*** Opening Exercise data ***
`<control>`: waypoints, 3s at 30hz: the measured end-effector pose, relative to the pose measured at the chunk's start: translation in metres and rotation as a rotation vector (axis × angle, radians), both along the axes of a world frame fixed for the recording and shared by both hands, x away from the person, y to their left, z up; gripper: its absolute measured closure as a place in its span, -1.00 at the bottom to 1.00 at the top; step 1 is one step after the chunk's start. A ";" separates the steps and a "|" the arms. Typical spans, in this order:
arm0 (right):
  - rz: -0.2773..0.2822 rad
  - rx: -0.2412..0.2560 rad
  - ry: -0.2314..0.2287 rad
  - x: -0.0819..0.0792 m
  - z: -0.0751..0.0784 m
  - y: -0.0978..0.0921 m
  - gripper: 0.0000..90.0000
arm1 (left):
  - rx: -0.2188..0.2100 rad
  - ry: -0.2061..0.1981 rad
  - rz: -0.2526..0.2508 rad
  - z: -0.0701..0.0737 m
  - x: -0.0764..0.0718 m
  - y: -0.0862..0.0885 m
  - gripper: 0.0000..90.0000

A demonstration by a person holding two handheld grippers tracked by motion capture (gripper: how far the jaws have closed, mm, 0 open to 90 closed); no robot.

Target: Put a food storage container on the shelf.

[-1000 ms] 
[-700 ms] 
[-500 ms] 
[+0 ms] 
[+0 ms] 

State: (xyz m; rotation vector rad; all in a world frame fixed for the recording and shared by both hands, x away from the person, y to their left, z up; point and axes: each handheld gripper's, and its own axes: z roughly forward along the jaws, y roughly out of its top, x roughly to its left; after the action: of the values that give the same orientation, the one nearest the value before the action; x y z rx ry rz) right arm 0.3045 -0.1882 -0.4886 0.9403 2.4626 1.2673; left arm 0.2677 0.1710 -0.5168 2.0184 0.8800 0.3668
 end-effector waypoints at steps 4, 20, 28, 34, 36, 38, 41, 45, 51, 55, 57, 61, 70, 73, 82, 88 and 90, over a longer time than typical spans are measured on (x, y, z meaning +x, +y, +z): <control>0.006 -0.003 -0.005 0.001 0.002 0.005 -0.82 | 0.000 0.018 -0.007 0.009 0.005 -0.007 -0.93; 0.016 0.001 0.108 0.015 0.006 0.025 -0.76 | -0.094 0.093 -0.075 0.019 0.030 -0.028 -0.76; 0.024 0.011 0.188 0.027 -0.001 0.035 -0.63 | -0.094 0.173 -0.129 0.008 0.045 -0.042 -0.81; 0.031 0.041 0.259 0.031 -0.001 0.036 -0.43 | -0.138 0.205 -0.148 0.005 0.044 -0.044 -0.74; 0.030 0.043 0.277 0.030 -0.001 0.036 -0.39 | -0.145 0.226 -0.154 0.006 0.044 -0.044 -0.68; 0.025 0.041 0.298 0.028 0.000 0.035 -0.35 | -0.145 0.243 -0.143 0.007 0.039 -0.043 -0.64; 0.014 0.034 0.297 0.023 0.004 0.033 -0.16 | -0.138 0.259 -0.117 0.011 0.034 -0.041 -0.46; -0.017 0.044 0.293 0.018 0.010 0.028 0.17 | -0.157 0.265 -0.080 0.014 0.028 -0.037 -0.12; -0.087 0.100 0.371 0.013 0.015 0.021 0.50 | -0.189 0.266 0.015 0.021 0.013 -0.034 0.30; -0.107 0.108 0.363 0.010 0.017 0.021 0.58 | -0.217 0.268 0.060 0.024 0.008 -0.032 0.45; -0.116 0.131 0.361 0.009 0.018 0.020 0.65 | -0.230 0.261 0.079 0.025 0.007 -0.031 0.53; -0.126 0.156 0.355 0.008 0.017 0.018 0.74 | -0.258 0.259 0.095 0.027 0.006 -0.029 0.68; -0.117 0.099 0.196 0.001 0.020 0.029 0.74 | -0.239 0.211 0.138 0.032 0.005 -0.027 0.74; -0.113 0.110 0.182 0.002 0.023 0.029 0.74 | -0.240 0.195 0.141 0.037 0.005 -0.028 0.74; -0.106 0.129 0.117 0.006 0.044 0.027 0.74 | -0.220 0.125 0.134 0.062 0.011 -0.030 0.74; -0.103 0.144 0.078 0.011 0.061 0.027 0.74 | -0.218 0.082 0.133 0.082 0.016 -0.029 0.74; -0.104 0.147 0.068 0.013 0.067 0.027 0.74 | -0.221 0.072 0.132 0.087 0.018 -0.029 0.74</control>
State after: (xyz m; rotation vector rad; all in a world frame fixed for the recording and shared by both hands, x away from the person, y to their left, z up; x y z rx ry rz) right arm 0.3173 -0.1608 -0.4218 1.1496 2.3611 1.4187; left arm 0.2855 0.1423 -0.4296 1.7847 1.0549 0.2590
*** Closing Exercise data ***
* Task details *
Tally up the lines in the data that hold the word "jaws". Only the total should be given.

* Exercise response *
2